TASK STATEMENT → Within the records below, filter for lines carrying the word "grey" and copy them.

EXTRACTED DATA →

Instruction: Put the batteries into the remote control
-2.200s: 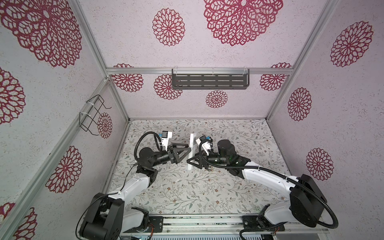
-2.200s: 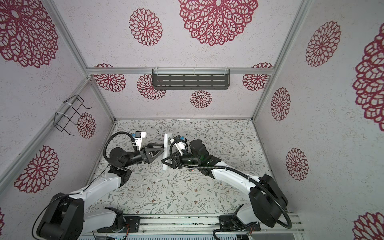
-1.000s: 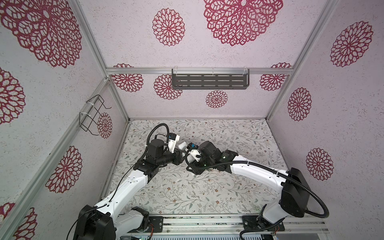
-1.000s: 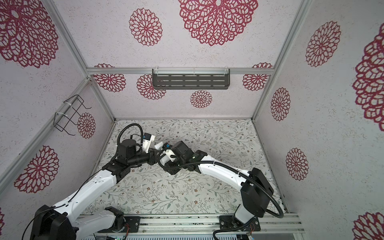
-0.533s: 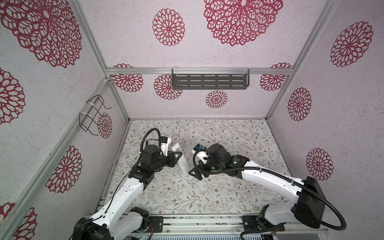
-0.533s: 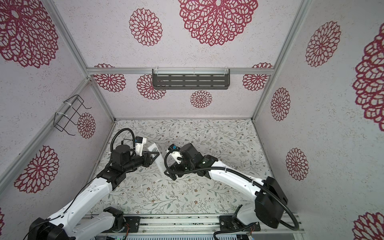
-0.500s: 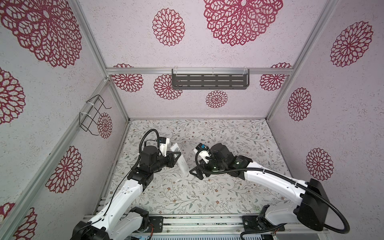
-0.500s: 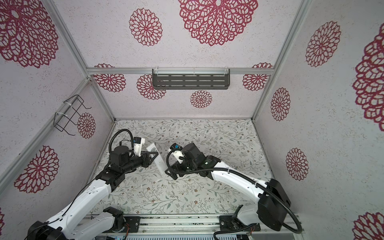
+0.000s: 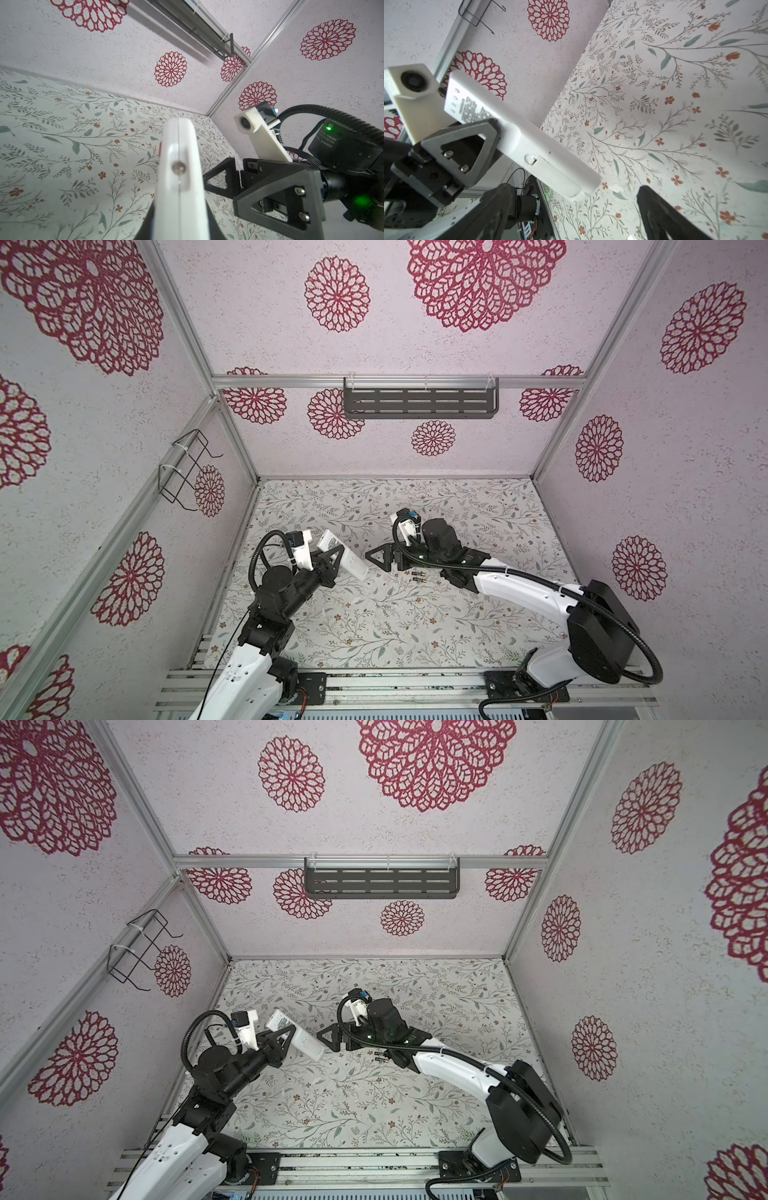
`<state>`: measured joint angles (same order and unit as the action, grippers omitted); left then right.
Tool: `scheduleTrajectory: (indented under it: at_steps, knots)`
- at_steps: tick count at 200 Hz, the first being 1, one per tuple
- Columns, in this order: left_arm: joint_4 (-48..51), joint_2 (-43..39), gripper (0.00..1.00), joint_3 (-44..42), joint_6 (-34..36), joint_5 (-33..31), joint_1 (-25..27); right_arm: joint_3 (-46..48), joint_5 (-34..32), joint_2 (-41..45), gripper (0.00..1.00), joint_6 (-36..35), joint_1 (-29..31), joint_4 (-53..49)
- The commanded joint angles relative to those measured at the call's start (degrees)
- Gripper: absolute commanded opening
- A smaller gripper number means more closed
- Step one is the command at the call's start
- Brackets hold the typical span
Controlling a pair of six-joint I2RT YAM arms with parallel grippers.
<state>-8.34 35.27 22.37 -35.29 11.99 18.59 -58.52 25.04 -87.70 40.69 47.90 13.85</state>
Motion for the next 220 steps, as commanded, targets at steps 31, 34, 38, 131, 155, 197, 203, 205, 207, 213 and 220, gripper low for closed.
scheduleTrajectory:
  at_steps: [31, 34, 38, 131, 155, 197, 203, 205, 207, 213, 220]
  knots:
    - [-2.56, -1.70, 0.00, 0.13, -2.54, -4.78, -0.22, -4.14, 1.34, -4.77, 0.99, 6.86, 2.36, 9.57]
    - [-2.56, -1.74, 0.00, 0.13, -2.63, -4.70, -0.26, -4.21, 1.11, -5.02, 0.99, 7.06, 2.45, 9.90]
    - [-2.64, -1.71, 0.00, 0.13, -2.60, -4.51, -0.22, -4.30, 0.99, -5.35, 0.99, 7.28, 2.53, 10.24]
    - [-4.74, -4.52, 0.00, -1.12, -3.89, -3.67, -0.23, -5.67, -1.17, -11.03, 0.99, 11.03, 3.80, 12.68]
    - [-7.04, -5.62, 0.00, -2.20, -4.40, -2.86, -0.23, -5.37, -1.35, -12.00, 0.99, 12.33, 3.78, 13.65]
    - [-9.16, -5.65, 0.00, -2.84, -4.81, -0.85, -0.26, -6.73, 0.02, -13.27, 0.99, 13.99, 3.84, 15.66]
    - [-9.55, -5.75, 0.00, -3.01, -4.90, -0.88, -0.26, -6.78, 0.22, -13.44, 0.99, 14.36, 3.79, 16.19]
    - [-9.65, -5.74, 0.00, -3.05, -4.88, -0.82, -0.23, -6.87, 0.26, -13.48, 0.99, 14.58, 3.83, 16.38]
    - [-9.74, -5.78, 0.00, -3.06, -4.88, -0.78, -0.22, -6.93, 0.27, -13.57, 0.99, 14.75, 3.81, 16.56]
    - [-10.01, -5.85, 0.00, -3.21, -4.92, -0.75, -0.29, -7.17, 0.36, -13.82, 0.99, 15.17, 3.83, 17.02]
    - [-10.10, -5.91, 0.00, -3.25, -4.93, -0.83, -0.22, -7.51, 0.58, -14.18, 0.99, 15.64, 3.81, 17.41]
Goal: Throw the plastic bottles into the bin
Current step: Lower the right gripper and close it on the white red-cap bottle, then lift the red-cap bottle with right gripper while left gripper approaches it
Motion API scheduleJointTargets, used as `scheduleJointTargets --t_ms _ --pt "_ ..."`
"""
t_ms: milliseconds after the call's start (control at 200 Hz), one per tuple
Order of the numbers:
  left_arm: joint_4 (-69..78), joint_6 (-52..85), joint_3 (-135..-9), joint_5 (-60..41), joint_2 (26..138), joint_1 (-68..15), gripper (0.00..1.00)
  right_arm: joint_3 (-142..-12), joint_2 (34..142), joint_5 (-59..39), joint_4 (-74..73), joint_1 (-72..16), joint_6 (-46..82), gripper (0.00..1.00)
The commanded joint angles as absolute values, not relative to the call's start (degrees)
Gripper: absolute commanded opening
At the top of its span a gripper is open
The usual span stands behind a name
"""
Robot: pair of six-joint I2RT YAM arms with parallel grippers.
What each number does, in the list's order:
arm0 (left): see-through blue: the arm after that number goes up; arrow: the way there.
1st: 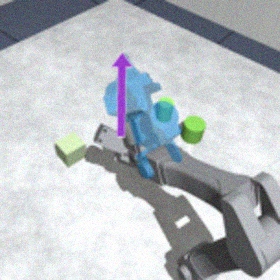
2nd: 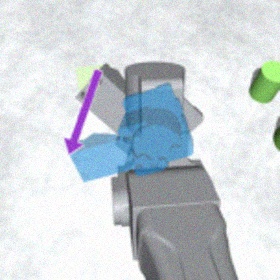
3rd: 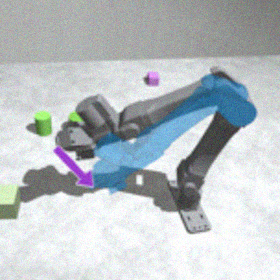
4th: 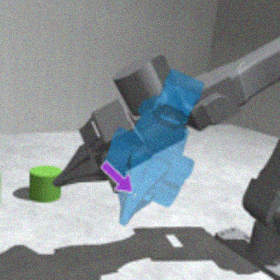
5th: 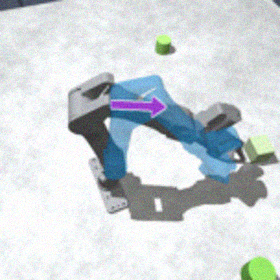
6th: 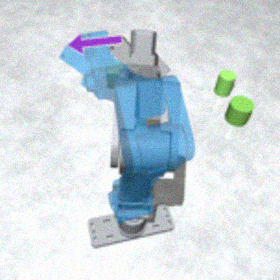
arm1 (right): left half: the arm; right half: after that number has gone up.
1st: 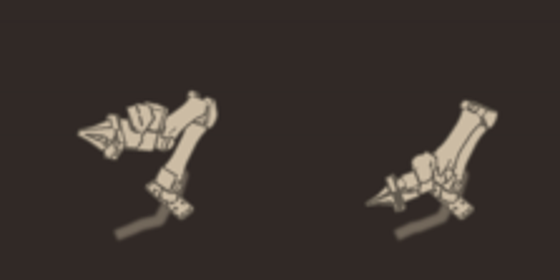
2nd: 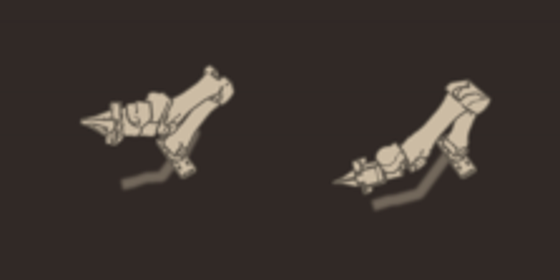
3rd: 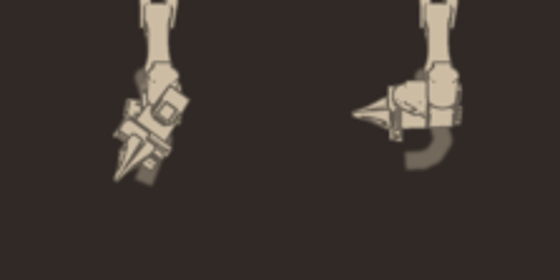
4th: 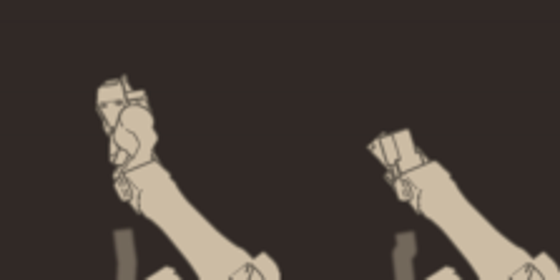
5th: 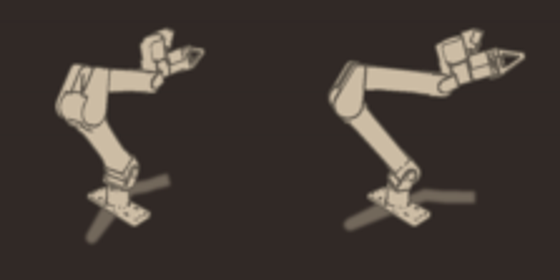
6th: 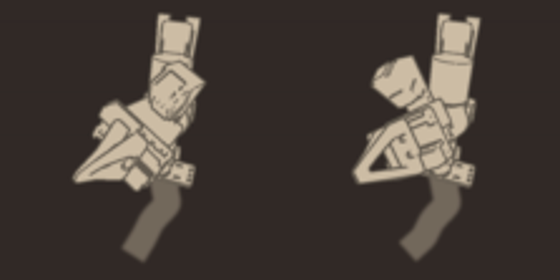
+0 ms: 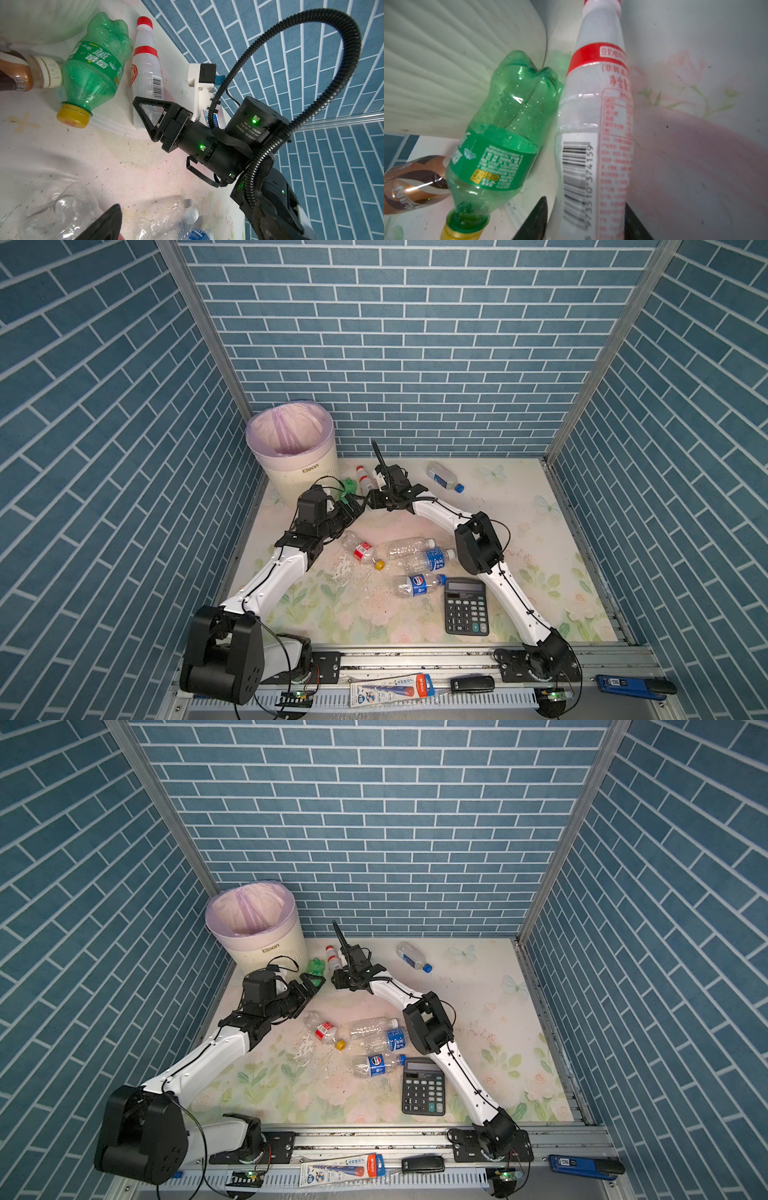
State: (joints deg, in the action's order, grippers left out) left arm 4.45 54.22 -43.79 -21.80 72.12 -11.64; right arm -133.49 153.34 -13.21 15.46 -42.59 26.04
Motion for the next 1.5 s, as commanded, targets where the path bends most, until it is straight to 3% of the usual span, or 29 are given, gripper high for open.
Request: scheduleJointTargets --t_ms 0,385,705,1085,1495 --pt "3.6 53.7 -43.8 -22.1 70.9 -11.3 0.99 -127.5 149.0 -12.0 16.8 -41.3 27.6 0.46" --pt "3.1 54.8 -43.0 -22.8 71.1 -11.9 0.99 -106.3 135.6 -10.3 10.6 -38.4 27.4 0.44" --pt "1.4 52.7 -44.0 -23.2 71.8 -14.4 0.99 -96.4 126.0 -10.2 7.7 -37.6 26.5 0.42" --pt "-4.7 47.2 -51.3 -24.7 72.5 -14.8 0.99 -83.8 110.4 -11.6 3.4 -39.7 27.9 0.39" --pt "-4.8 46.3 -60.4 -22.1 79.8 -15.4 0.99 -72.3 100.8 -12.8 -2.6 -42.8 25.9 0.39"
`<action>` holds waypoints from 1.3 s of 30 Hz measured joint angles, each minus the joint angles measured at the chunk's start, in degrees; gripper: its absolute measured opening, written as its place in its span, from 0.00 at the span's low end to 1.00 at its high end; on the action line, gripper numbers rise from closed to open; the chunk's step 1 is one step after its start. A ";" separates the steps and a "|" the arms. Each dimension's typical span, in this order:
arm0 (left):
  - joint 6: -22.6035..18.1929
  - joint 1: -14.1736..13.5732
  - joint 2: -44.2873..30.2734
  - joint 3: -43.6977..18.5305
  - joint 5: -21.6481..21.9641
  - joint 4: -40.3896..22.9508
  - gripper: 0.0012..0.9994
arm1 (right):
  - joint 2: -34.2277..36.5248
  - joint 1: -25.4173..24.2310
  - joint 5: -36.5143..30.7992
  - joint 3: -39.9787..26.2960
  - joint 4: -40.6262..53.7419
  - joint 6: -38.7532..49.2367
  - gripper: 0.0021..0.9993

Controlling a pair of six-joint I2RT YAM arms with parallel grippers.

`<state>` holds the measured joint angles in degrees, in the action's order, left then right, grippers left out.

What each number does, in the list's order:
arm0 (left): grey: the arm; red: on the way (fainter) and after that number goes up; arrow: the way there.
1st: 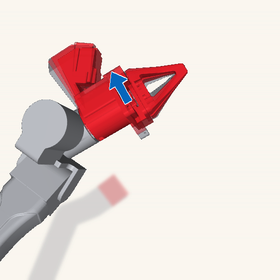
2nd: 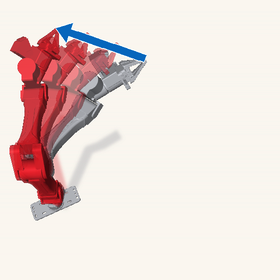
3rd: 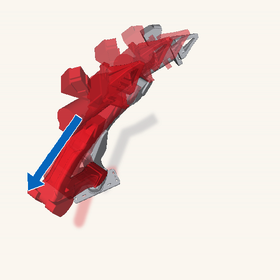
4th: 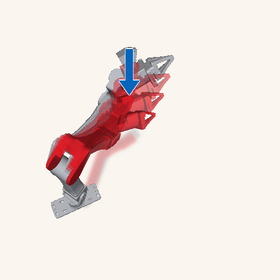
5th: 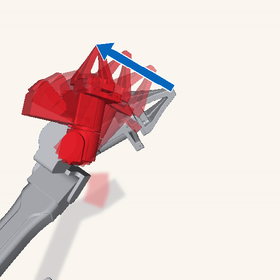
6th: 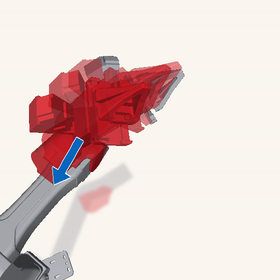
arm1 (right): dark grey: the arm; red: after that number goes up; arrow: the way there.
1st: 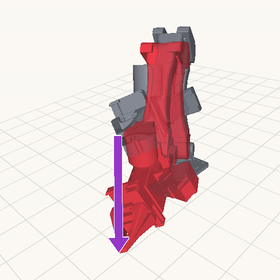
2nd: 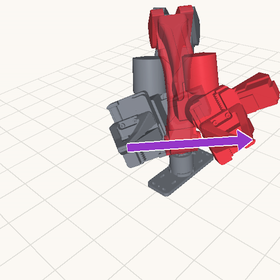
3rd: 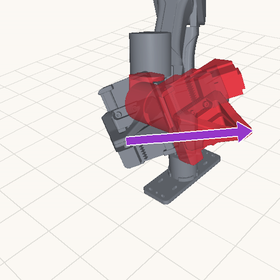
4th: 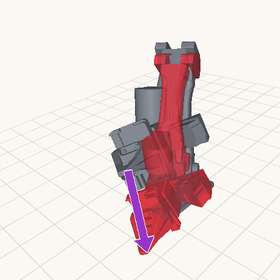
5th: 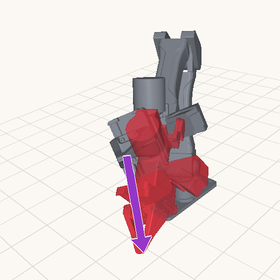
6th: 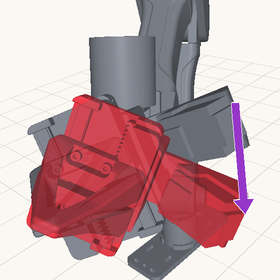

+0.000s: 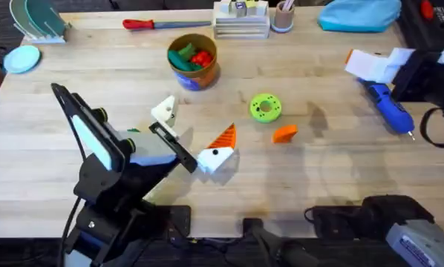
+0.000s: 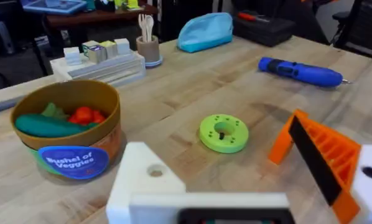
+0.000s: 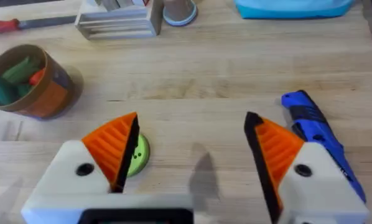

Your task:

RESULT →
arm0 (left): grey: the arm; red: on the way (fainter) and after that number goes up; arrow: the way there.
arm1 (right): dark grey: the arm; red: after that number goes up; arrow: the way there.

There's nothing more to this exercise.